◆ Work to be completed ◆
The answer must consist of each line below that contains the word "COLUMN", copied in full.

◆ Data section ◆
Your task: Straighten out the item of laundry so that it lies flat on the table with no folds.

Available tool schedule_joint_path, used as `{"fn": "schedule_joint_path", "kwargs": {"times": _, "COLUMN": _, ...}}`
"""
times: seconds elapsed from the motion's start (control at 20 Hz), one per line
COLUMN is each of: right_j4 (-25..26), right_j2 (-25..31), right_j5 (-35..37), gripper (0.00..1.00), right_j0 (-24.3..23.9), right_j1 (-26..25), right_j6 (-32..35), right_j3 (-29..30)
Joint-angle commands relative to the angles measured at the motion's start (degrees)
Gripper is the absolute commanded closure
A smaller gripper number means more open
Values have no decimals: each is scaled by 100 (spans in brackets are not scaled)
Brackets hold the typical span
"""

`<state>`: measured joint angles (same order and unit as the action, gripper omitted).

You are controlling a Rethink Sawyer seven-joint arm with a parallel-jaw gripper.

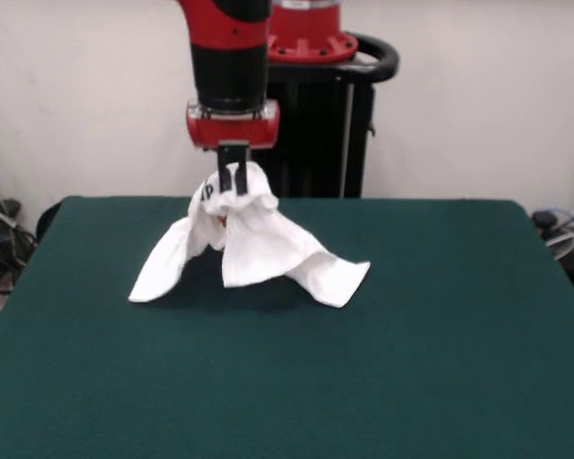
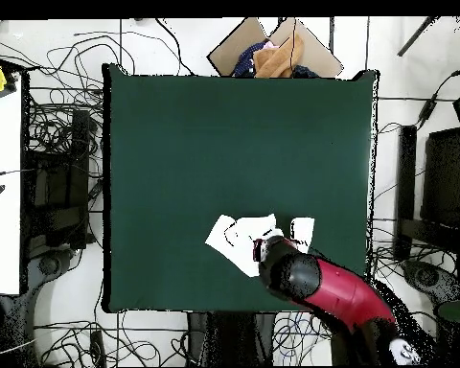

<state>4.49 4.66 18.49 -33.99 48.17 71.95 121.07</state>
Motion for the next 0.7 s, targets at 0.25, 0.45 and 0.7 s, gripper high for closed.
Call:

◆ Solved exercise ◆
Available tool schedule_joint_path, used as `{"fn": "schedule_joint_path", "kwargs": {"times": _, "COLUMN": _, ...}}`
COLUMN is each of: right_j4 (-25..26), right_j2 (-25..31), right_j5 (-35..37), gripper (0.00..1.00), right_j0 (-24.3..23.9), right_j1 (-26..25), right_j6 (-32..35), right_j3 (-29..30)

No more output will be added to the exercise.